La Saint-Jean : Ô Canada!

Bien avant que la fête de la Saint-Jean-Baptiste ne soit teintée de couleurs religieuses ou politiques, nos ancêtres célébraient l’arrivée de l’été autour de feux de joie. Cette tradition a traversé les siècles et l’Atlantique pour d’abord se transformer en fête pour les Canadiens français puis pour devenir une célébration nationale au Québec.

En remontant le fil du temps, on se rend compte que ce sont les francophones du pays qui ont perpétué la tradition.

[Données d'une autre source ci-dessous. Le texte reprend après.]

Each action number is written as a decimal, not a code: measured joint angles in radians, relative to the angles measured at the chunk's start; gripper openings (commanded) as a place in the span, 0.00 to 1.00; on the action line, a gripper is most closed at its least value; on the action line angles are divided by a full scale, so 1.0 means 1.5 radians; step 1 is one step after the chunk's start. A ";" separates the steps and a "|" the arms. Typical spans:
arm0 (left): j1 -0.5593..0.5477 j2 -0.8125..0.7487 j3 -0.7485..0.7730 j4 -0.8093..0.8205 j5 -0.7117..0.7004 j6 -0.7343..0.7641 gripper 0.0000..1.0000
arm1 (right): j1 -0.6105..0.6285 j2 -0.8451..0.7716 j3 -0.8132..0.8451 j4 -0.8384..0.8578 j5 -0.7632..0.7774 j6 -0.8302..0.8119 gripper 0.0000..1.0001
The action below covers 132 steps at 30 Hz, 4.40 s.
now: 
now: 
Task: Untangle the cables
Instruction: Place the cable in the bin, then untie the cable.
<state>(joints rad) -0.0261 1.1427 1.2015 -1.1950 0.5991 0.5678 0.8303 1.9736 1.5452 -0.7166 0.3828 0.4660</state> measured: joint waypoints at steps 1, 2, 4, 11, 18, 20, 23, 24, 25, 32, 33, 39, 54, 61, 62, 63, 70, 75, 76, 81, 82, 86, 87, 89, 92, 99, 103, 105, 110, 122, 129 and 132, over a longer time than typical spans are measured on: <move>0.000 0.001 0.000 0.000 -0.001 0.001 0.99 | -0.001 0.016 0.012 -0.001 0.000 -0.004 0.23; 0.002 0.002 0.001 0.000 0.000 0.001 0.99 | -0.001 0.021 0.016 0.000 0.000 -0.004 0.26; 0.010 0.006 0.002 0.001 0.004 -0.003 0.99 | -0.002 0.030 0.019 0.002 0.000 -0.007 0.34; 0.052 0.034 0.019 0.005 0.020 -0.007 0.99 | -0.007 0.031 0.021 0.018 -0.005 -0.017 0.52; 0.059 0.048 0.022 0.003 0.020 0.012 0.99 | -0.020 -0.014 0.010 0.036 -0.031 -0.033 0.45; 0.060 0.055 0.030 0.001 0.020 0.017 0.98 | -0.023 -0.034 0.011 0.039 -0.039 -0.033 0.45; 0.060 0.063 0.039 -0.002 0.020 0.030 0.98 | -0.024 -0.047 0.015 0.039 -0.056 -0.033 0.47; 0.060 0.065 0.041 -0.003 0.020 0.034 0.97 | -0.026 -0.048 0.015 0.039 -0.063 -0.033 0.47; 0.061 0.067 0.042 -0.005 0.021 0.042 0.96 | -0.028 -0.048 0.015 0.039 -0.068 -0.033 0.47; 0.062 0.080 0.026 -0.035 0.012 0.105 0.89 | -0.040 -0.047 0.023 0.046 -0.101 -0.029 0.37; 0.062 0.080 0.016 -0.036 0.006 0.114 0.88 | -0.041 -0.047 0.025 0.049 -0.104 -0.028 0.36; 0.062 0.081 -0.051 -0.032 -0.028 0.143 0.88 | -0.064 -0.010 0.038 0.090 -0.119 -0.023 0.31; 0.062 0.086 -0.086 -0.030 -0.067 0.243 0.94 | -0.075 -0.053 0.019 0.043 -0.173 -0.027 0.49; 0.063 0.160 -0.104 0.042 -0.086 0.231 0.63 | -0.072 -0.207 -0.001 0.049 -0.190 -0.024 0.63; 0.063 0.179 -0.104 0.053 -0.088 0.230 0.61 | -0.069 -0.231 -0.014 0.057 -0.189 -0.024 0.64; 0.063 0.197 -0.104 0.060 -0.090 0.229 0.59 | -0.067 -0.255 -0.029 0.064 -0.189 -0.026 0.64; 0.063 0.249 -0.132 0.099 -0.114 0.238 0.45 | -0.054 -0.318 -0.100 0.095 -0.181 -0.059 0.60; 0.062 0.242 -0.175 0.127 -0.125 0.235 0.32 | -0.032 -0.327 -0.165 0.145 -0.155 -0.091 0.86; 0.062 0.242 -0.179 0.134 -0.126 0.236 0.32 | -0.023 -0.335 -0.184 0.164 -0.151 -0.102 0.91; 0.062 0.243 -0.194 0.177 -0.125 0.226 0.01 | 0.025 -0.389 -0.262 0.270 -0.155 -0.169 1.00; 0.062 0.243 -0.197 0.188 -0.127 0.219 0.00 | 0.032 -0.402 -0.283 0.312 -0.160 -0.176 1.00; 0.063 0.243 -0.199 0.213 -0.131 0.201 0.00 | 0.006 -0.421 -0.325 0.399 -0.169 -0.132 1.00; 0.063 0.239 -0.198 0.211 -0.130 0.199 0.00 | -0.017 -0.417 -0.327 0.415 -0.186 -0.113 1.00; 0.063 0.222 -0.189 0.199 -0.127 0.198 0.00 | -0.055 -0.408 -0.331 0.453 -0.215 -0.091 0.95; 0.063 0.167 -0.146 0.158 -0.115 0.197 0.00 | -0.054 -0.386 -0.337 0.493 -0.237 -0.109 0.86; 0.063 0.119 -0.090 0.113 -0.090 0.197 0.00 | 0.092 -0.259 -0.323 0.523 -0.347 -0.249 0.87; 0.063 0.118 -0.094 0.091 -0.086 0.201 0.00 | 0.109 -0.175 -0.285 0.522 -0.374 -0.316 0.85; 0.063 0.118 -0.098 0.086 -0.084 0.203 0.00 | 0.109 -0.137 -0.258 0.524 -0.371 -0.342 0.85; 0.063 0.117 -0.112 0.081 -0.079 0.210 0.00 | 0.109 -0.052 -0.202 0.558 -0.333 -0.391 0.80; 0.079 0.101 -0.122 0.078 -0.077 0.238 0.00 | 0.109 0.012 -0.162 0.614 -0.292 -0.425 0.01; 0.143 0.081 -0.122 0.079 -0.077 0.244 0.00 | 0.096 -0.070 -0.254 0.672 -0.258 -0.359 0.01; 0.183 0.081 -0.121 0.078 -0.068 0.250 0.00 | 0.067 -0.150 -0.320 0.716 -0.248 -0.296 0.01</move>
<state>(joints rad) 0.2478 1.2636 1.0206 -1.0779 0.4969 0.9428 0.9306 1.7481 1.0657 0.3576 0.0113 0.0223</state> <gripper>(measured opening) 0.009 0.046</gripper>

Aujourd’hui dispersés dans toutes les provinces et les territoires, les francophones se rassemblent encore autour du feu en chantant et en dansant. Bien entendu, la Saint-Jean a pris une tournure patriotique au Québec, mais elle continue de faire rayonner la joie de vivre francophone des Maritimes jusqu’à la côte du Pacifique.

L’hymne des francophones

Ce n’est pas surprenant de voir autant de gens célébrer le 24 juin à l’extérieur des frontières québécoises. L’hymne national actuel, l’« Ô Canada », a été composé et chanté pour la première fois lors d’une fête de la Saint-Jean en 1880. À l’époque, ce chant de ralliement était destiné uniquement aux Canadiens français. Il deviendra, cent ans plus tard, l’hymne de tout le pays.

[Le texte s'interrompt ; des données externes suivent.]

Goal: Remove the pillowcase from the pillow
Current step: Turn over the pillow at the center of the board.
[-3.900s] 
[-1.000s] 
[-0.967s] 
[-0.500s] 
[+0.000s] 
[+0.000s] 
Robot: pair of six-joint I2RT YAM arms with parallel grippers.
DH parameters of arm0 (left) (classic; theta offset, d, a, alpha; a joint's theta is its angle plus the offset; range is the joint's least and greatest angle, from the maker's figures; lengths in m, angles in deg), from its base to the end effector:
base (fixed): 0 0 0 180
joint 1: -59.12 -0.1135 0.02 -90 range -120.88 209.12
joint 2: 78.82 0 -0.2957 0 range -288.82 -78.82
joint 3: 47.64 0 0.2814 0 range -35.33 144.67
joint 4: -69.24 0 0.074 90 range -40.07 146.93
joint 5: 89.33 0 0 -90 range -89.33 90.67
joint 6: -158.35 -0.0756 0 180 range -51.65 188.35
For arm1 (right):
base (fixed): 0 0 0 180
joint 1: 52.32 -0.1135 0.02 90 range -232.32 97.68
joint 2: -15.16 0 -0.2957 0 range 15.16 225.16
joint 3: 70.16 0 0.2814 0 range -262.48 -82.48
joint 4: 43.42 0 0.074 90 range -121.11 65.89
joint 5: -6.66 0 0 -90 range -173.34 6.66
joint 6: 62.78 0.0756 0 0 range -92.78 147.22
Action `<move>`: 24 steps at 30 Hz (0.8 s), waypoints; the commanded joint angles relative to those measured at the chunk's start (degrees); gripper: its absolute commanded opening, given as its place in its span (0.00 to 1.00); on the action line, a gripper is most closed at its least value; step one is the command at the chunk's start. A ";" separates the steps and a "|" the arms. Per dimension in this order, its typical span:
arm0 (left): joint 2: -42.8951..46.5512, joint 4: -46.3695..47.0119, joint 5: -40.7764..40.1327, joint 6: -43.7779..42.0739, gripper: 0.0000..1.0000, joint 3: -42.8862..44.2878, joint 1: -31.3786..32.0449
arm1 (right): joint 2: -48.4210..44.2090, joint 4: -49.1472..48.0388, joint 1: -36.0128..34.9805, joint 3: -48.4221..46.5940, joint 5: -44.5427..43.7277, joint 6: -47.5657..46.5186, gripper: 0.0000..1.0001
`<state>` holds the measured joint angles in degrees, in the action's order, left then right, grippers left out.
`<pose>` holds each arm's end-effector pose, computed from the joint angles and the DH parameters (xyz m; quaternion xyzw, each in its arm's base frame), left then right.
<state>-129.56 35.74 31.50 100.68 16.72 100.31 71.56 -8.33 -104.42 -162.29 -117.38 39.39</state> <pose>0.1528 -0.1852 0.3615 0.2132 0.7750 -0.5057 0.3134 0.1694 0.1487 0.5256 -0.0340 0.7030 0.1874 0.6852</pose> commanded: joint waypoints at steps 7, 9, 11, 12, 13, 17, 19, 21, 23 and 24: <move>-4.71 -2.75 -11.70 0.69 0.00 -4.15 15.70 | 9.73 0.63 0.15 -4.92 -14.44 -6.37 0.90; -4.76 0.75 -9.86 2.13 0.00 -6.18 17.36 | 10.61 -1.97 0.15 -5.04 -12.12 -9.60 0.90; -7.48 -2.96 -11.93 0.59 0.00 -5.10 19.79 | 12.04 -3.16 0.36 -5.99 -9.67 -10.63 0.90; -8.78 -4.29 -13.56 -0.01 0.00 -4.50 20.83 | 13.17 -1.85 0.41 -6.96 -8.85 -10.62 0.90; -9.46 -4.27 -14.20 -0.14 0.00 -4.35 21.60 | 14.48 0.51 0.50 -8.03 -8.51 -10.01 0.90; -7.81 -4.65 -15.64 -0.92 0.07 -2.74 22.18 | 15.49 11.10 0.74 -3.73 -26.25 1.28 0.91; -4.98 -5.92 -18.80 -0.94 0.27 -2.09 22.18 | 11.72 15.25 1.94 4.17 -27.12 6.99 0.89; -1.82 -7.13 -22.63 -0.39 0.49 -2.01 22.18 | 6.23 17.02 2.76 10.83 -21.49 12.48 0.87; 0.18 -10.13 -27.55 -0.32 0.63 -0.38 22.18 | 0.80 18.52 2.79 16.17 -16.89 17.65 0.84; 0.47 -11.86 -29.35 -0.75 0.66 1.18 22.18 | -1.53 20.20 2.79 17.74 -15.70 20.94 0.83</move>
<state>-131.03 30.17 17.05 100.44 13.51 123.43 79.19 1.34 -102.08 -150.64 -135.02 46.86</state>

Lorsque l’on décortique le texte original du poème d’Adolphe-Basile Routhier (dont seulement le premier couplet a été retenu pour la version française de l’hymne national du Canada), on se rend compte de toutes les références à la France, à la Nouvelle-France et à l’identité purement francophone.

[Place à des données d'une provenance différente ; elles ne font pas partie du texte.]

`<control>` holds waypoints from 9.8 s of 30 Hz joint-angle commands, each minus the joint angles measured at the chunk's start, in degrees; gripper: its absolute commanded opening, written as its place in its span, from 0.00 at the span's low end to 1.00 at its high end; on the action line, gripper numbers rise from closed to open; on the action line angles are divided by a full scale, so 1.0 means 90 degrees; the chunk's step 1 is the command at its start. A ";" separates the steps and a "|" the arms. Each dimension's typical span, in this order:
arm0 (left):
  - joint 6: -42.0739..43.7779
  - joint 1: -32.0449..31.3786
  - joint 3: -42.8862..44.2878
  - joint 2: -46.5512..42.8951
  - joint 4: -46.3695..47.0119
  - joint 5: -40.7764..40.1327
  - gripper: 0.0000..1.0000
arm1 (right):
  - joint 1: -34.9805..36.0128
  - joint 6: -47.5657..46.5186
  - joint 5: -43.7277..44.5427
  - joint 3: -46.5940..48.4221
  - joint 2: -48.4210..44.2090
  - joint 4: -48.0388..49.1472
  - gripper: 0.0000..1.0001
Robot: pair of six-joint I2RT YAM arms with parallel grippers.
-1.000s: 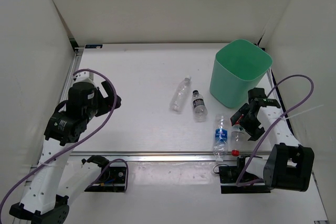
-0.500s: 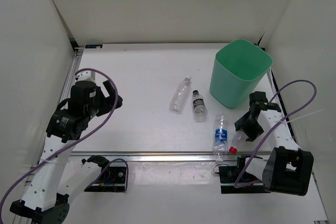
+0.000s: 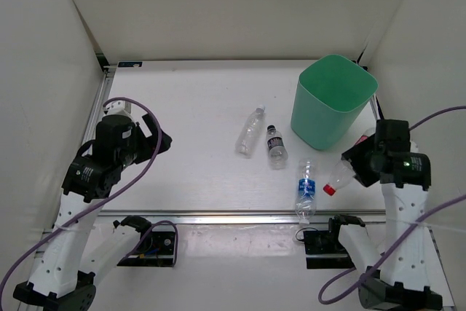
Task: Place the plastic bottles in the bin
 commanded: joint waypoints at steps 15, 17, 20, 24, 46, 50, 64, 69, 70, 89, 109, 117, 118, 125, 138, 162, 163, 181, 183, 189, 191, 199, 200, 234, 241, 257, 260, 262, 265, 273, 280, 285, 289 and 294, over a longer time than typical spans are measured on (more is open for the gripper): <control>0.0490 -0.0008 -0.0131 0.0038 0.0349 0.0408 1.00 | 0.0047 -0.1965 0.0556 0.3516 0.1651 0.3834 0.15; 0.0606 -0.0008 -0.0053 0.0038 0.0475 0.0478 1.00 | 0.0125 -0.2151 0.0614 0.3691 0.2274 0.4042 0.17; 0.0841 -0.0008 0.0016 0.0038 0.0680 0.0643 1.00 | 0.0300 -0.2366 0.0770 0.4023 0.2978 0.4277 0.21; 0.1066 -0.0008 0.0017 0.0096 0.0797 0.0702 1.00 | 0.0593 -0.2669 0.0839 0.4180 0.3478 0.4551 0.54; 0.1301 -0.1325 0.2311 0.5135 0.3073 0.2177 1.00 | 0.1766 -0.1928 0.0127 0.2239 0.1352 0.2852 1.00; 0.1301 -0.1443 0.2177 0.5058 0.3073 0.2022 1.00 | 0.2185 -0.2113 -0.0400 0.1555 0.0698 0.2423 1.00; 0.1106 -0.1033 0.0096 0.2959 0.2957 0.1825 1.00 | 0.2430 -0.0376 -0.1270 -0.1970 -0.0515 0.1904 1.00; 0.1106 -0.0974 -0.0179 0.2402 0.2646 0.1767 1.00 | 0.2430 -0.0112 -0.0922 -0.2860 -0.0389 0.2656 1.00; 0.1106 -0.0974 -0.0179 0.2401 0.2547 0.1767 1.00 | 0.2430 -0.0111 -0.0842 -0.3025 -0.0253 0.2724 1.00; 0.0930 -0.0916 -0.0511 0.1591 0.1823 0.1230 1.00 | 0.2547 0.0260 -0.0684 -0.2794 -0.0367 0.1985 0.46; 0.0676 -0.0916 -0.0823 0.1200 0.1882 0.1269 1.00 | 0.2489 -0.3323 0.3788 0.5011 0.3329 0.3964 0.45; 0.0676 -0.0916 -0.0599 0.1278 0.1882 0.1152 1.00 | 0.1933 -0.2963 0.3711 0.4630 0.3928 0.3965 0.83; 0.0676 -0.0916 -0.0599 0.1220 0.1882 0.1074 1.00 | 0.1855 -0.2963 0.3633 0.4572 0.3928 0.3965 0.91; 0.0618 -0.0916 -0.0862 0.0976 0.1765 0.0898 1.00 | 0.1619 -0.3021 0.3096 0.4367 0.3568 0.3907 1.00; 0.0675 -0.0916 -0.1058 0.1112 0.1765 0.0917 1.00 | 0.3229 -0.3695 -0.1614 0.0834 0.1925 0.3985 1.00; 0.0324 -0.0916 -0.1487 0.0595 0.1404 0.1034 1.00 | 0.3963 -0.3500 0.0155 0.0957 0.5451 0.4922 0.97; 0.0266 -0.0916 -0.1487 0.0517 0.1346 0.1034 1.00 | 0.3963 -0.3500 0.0155 0.1025 0.5635 0.4922 0.97; 0.0149 -0.0916 -0.1672 0.0136 0.1217 0.0683 1.00 | 0.4284 -0.2436 -0.0157 0.1308 0.5122 0.3489 0.28; 0.0032 -0.0916 -0.1819 0.0136 0.1528 0.0683 1.00 | 0.4714 -0.2435 -0.0031 0.1581 0.4411 0.3292 0.28; 0.0177 -0.0682 -0.1675 0.1071 0.2136 0.1980 1.00 | 0.4931 -0.3018 0.2467 0.4811 0.3948 0.2139 0.27; 0.0178 -0.0448 -0.1256 0.1745 0.2204 0.2515 1.00 | 0.4337 -0.3420 0.2829 0.5505 0.4191 0.2265 0.27; 0.0147 -0.0262 0.0883 0.4255 0.2419 0.3437 1.00 | 0.1992 -0.3384 0.1808 0.6212 0.4758 0.2579 0.52; 0.0149 -0.0339 0.1166 0.4643 0.2419 0.3437 1.00 | 0.1855 -0.3131 0.1699 0.5989 0.4758 0.2578 0.64; 0.1360 -0.1922 0.5436 0.9921 0.2351 0.2321 0.85 | 0.1248 -0.1986 -0.0284 0.4806 0.3870 0.2080 1.00; 0.1193 -0.1599 0.5105 0.8770 0.2351 0.2080 0.46 | 0.1248 -0.2045 -0.0343 0.4805 0.3081 0.2080 1.00; -0.0220 -0.1833 0.9027 0.9138 0.4298 0.3375 0.44 | 0.1248 -0.2367 -0.0176 0.6239 0.1340 0.0617 1.00; -0.0924 -0.2204 0.8692 0.9442 0.5705 0.3437 0.44 | 0.1248 -0.2513 -0.0518 0.6904 0.1419 0.0197 1.00; -0.1217 -0.2399 0.8484 0.9539 0.7278 0.3194 0.47 | 0.1248 -0.2514 -0.0703 0.6993 0.1419 0.0137 1.00; -0.1569 -0.2693 0.8767 1.0046 0.8118 0.2491 0.50 | 0.1248 -0.2514 -0.0977 0.7061 0.1253 0.0079 1.00; -0.1453 -0.3210 0.8825 1.0810 0.8269 0.1680 0.58 | 0.1248 -0.2454 -0.1572 0.7228 0.1058 -0.0146 1.00; -0.1375 -0.3269 0.8660 1.0762 0.7899 0.1562 1.00 | 0.1248 -0.2796 -0.1642 0.6807 0.0930 -0.0146 1.00; -0.1034 -0.3269 0.8299 0.9681 0.7488 0.1337 1.00 | 0.1248 -0.2661 -0.1272 0.6165 0.0745 -0.0088 1.00; -0.0410 -0.3191 0.7791 0.8491 0.6757 0.1415 1.00 | 0.1248 -0.2329 -0.0763 0.5783 0.0667 -0.0224 1.00; 0.1043 -0.3191 0.5090 0.5844 0.5927 0.1017 1.00 | 0.1248 -0.1841 -0.0626 0.5247 0.0462 -0.0400 1.00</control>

« Ô Canada! Terre de nos aïeux, Ton front est ceint de fleurons glorieux! Car ton bras sait porter l'épée, Il sait porter la croix! Ton histoire est une épopée Des plus brillants exploits. Et ta valeur, de foi trempée, Protégera nos foyers et nos droits Protégera nos foyers et nos droits.   Sous l'œil de Dieu, près du fleuve géant, Le Canadien grandit en espérant, Il est né d'une race fière, Béni fut son berceau; Le ciel a marqué sa carrière Dans ce monde nouveau. Toujours guidé par Sa lumière, Il gardera l'honneur de son drapeau, Il gardera l'honneur de son drapeau.   De son patron, précurseur du vrai Dieu, Il porte au front l'auréole de feu; Ennemi de la tyrannie, Mais plein de loyauté, Il veut garder dans l'harmonie Sa fière liberté. Et par l'effort de son génie, Sur notre Sol asseoir la vérité, Sur notre Sol asseoir la vérité!   Amour sacré du trône et de l'autel Remplis nos cœurs de ton souffle immortel. Parmi les races étrangères Notre guide est la foi; Sachons être un peuple de frères, Sous le joug de la loi; Et répétons comme nos pères Le cri vainqueur: « Pour le Christ et le Roi » Le cri vainqueur: « Pour le Christ et le Roi. »

La Saint-Jean n’a plus la même signification pour moi. Ce n’est plus simplement une fête aux couleurs politiques ou nationales. Elle me rapproche maintenant beaucoup plus de tous les bâtisseurs qui ont fait en sorte que je parle encore français en Amérique en 2014.

Je fêterai donc la Saint-Jean autour d’un feu de joie dont les frétillements me rappelleront que c’est le début de l’été et que c’est un excellent prétexte pour fêter mon identité!